▶ **MATERIAL TO PROCESS**
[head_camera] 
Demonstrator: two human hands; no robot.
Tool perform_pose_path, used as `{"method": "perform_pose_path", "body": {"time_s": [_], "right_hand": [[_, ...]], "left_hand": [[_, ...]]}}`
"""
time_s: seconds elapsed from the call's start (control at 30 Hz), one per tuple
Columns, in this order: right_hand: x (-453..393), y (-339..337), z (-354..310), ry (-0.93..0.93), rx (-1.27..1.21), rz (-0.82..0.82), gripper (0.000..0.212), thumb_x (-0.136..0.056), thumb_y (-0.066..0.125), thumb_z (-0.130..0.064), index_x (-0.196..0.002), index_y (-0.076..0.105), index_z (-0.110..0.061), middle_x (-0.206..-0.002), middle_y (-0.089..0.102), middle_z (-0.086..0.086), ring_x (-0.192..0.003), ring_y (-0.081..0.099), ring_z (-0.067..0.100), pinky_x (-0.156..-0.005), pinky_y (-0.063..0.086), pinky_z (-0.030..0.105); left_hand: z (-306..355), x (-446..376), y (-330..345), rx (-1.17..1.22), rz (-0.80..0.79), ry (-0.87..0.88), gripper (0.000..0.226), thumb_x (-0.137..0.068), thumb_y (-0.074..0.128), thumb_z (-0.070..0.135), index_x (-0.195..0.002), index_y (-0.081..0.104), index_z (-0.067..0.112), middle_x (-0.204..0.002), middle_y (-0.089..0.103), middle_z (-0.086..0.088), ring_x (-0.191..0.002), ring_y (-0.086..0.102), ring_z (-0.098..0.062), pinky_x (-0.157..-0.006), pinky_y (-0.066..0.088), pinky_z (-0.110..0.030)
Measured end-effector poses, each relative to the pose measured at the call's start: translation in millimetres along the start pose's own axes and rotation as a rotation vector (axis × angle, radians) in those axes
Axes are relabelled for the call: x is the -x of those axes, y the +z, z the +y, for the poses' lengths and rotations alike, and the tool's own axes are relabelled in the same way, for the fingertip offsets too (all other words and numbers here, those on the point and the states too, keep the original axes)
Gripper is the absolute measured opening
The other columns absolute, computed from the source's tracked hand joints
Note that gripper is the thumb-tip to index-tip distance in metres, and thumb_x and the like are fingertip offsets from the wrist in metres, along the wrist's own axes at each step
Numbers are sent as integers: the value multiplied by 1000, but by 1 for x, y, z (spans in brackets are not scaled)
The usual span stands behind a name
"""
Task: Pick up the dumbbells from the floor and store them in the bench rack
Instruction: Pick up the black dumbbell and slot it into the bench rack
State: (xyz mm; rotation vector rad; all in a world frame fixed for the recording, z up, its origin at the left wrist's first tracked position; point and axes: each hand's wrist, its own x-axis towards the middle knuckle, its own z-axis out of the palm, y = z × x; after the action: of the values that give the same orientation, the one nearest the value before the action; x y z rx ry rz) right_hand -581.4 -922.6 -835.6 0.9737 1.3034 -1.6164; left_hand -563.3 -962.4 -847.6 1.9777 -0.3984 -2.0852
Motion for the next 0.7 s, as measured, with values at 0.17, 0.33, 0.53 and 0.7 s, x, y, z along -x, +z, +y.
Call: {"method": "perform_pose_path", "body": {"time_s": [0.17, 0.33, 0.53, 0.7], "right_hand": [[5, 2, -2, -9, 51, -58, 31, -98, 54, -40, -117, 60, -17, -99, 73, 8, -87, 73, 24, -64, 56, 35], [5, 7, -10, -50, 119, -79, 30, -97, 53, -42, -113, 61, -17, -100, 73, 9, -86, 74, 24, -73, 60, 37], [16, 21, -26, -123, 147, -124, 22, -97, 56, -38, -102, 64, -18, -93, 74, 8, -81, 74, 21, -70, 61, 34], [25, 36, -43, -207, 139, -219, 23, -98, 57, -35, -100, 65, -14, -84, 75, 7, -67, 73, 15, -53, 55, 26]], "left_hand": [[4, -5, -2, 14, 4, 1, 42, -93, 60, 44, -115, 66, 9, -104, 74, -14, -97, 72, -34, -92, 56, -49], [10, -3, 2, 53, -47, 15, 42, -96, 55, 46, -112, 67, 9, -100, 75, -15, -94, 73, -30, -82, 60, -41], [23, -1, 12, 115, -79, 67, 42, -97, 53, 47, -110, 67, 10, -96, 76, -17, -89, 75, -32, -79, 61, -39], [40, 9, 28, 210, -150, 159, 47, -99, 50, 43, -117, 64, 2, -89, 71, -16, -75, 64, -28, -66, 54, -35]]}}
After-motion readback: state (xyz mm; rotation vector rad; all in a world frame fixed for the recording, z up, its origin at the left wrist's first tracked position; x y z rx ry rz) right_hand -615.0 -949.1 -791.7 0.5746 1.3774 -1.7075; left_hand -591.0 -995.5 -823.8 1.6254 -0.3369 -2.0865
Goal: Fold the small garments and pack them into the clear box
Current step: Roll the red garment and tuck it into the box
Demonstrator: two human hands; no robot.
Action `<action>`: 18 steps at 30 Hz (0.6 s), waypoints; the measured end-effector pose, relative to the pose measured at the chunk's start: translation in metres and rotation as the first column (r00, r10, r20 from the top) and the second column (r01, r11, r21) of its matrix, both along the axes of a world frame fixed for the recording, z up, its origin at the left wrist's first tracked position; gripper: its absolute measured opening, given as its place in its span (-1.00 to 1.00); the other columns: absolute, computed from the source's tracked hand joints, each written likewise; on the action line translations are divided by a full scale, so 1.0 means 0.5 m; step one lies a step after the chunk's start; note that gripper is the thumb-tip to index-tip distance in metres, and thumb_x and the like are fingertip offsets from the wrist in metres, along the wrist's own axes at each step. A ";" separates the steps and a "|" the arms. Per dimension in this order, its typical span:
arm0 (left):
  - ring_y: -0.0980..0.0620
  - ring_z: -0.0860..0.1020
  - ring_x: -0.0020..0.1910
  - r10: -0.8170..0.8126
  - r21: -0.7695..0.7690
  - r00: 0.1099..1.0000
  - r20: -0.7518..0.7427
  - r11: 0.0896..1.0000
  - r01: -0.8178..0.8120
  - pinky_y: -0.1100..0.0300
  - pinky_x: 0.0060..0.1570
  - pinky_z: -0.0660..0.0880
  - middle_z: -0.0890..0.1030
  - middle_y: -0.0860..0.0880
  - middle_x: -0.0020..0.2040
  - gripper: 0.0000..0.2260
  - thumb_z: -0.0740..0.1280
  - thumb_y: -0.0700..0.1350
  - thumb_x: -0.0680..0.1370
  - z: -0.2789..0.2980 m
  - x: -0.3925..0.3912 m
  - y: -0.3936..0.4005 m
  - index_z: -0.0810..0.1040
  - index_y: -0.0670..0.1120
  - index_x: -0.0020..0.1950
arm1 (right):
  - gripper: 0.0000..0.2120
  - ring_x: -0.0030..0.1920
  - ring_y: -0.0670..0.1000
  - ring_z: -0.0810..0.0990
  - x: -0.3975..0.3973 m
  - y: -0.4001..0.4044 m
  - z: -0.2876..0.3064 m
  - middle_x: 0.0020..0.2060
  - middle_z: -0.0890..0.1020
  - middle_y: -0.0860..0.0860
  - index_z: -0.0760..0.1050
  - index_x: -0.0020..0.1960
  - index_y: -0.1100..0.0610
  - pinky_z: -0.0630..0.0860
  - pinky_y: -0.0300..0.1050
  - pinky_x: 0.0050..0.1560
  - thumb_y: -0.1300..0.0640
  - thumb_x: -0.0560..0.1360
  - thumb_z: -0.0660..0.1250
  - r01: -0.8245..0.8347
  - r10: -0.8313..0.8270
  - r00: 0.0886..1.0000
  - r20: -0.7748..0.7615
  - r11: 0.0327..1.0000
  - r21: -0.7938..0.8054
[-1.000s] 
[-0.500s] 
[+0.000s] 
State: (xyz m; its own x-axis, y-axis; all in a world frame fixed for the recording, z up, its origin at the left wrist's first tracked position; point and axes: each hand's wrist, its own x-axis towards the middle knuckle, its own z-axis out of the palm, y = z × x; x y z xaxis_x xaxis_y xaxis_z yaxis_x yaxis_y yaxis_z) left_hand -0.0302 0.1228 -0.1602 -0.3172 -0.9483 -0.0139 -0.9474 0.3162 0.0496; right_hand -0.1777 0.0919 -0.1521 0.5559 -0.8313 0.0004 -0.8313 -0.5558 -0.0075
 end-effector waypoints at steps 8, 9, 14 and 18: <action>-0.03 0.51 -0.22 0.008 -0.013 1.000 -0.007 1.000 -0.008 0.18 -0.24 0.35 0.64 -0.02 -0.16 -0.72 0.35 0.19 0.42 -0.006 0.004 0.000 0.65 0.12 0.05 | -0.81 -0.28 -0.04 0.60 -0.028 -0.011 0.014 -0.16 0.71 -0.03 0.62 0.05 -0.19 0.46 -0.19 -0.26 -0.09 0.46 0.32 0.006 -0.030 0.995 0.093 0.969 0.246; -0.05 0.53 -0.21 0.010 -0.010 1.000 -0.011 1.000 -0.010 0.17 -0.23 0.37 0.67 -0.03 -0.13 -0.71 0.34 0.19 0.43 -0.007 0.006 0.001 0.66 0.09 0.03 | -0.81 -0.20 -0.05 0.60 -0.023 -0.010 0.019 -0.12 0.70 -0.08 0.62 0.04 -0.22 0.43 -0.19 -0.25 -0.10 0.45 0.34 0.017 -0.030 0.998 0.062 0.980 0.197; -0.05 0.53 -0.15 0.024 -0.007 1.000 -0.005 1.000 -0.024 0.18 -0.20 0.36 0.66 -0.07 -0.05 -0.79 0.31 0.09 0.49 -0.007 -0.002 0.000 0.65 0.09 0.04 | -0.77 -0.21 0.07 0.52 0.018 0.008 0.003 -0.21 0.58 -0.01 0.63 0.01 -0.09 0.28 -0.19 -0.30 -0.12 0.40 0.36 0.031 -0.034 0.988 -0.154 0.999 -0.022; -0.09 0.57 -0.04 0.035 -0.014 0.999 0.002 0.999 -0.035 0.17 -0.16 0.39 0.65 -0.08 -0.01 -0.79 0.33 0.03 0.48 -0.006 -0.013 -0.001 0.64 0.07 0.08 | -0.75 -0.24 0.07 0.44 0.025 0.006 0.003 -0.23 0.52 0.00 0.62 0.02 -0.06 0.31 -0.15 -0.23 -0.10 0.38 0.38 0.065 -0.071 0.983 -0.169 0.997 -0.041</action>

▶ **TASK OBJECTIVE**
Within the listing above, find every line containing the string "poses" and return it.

▶ **TASK RESPONSE**
Measured end-effector poses, each relative to the pose measured at the call's start: translation in millimetres along the start pose's own axes and rotation as a rotation vector (axis × angle, radians) in those axes
Axes are relabelled for the call: x is the -x of those axes, y the +z, z the +y, for the poses' lengths and rotations alike, and the tool's own axes are relabelled in the same way, for the fingertip offsets too (all other words and numbers here, those on the point and the states too, keep the original axes)

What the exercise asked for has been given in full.